Thürlemann Moritz, Riniker Sereina
Department of Chemistry and Applied Biosciences, ETH Zürich Vladimir-Prelog-Weg 2 Zürich 8093 Switzerland
Chem Sci. 2023 Oct 31;14(44):12661-12675. doi: 10.1039/d3sc04317g. eCollection 2023 Nov 15.
Electronic structure methods offer in principle accurate predictions of molecular properties, however, their applicability is limited by computational costs. Empirical methods are cheaper, but come with inherent approximations and are dependent on the quality and quantity of training data. The rise of machine learning (ML) force fields (FFs) exacerbates limitations related to training data even further, especially for condensed-phase systems for which the generation of large and high-quality training datasets is difficult. Here, we propose a hybrid ML/classical FF model that is parametrized exclusively on high-quality data of dimers and monomers in vacuum but is transferable to condensed-phase systems. The proposed hybrid model combines our previous ML-parametrized classical model with ML corrections for situations where classical approximations break down, thus combining the robustness and efficiency of classical FFs with the flexibility of ML. Extensive validation on benchmarking datasets and experimental condensed-phase data, including organic liquids and small-molecule crystal structures, showcases how the proposed approach may promote FF development and unlock the full potential of classical FFs.

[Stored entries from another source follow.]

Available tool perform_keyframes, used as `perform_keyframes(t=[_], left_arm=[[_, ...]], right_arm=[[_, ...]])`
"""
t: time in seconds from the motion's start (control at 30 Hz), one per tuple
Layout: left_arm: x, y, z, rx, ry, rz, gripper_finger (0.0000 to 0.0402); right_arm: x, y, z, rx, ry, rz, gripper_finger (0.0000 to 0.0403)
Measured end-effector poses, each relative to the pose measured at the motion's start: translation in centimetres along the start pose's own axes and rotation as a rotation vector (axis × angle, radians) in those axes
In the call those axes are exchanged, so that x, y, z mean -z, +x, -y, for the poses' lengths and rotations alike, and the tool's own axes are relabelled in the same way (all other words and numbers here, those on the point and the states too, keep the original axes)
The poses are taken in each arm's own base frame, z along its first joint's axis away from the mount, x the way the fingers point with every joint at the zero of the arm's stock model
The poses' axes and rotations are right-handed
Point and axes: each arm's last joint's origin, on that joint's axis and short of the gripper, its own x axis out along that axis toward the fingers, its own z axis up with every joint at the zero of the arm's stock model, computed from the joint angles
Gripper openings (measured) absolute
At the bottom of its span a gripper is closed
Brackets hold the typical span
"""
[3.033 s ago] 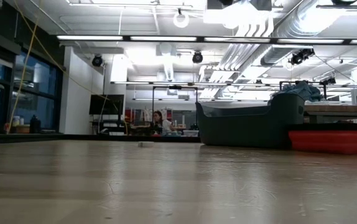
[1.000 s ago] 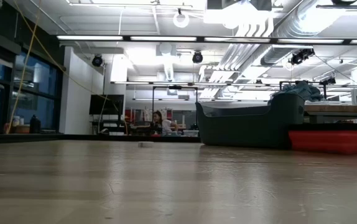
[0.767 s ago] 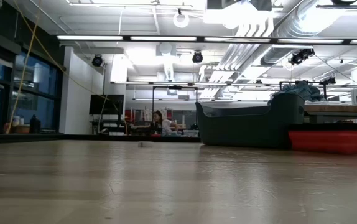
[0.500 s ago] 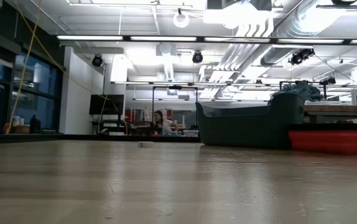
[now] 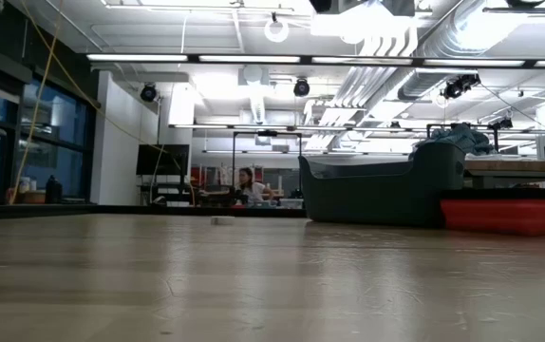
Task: Roll bandage
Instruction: Put the green bandage into the transparent zip bag
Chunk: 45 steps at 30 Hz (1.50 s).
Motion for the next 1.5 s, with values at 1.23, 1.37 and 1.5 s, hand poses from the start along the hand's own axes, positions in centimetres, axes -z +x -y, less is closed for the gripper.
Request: perform_keyframes(t=[1.23,1.37,1.5], left_arm=[[1.6,0.1,-1.3,-0.093,0.365,-0.200,0.0016],[1.7,1.1,-1.3,-0.089,0.449,-0.206,0.0016],[1.8,2.6,-1.0,-0.059,0.528,-0.203,0.0016]], right_arm=[[-2.9,-4.8,0.3,0.138,-0.152,0.098,0.0219],[-3.7,-5.1,0.6,0.133,-0.182,0.145,0.0220],[-3.7,-4.4,1.3,0.098,-0.175,0.121,0.0220]])
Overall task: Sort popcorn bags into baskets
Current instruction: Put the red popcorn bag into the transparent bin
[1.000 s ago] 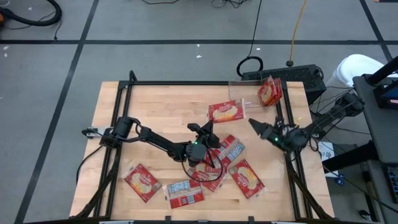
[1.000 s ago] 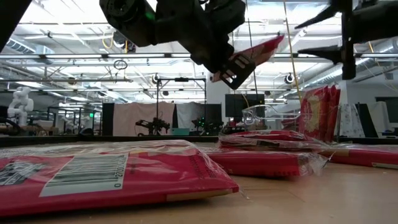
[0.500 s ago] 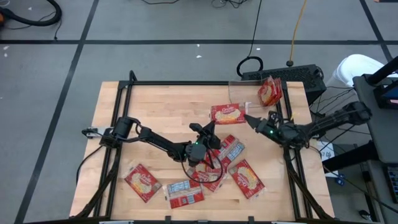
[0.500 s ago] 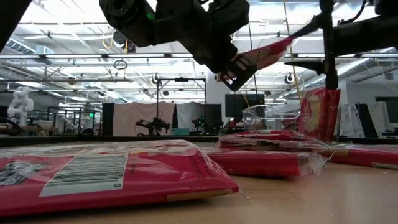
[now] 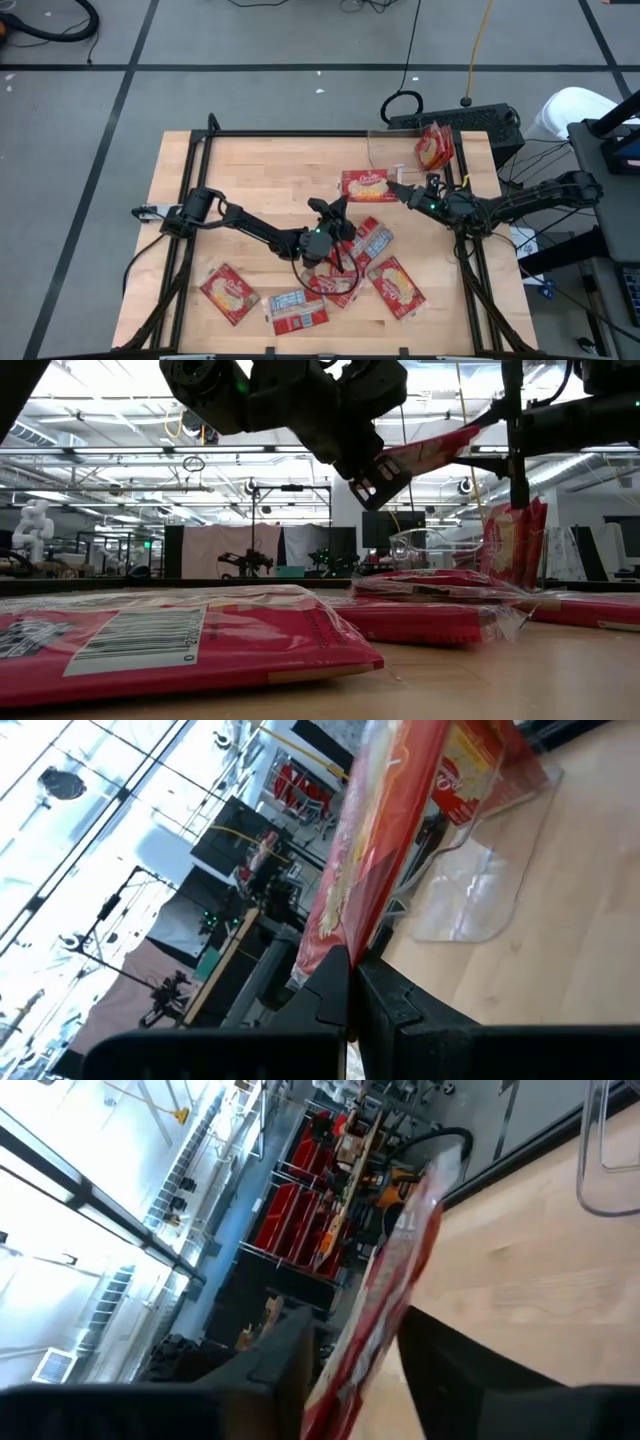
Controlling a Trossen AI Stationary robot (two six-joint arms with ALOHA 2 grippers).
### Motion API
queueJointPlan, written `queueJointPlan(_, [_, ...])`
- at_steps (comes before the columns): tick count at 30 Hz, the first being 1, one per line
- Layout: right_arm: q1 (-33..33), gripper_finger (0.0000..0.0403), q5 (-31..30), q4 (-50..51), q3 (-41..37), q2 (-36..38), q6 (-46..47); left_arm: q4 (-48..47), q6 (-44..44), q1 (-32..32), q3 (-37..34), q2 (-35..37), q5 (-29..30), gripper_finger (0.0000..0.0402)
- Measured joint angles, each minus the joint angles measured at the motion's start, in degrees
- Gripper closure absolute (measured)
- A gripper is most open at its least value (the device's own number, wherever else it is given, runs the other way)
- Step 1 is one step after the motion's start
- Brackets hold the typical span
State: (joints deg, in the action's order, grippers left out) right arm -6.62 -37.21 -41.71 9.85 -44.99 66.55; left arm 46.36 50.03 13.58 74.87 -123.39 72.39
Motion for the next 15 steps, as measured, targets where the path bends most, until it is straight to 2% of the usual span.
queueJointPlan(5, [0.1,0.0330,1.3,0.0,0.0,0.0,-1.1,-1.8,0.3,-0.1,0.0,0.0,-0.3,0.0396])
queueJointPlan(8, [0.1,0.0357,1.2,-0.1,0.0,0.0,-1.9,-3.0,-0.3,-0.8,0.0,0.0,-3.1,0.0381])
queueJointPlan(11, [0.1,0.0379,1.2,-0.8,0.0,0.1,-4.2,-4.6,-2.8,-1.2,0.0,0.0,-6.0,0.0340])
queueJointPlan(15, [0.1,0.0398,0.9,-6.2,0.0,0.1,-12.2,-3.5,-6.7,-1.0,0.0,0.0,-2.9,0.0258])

电子结构方法原则上能够精确预测分子性质,然而,其适用性受到计算成本的限制。经验方法成本较低,但存在固有的近似性,并且依赖于训练数据的质量和数量。机器学习(ML)力场(FFs)的兴起进一步加剧了与训练数据相关的局限性,特别是对于凝聚相系统而言,生成大量高质量的训练数据集非常困难。在此,我们提出了一种混合ML/经典FF模型,该模型仅根据真空中二聚体和单体的高质量数据进行参数化,但可转移至凝聚相系统。所提出的混合模型将我们之前的ML参数化经典模型与经典近似失效时的ML校正相结合,从而将经典FFs的稳健性和效率与ML的灵活性结合起来。在基准数据集和实验凝聚相数据(包括有机液体和小分子晶体结构)上进行的广泛验证表明了所提出的方法如何促进FF的发展并释放经典FFs的全部潜力。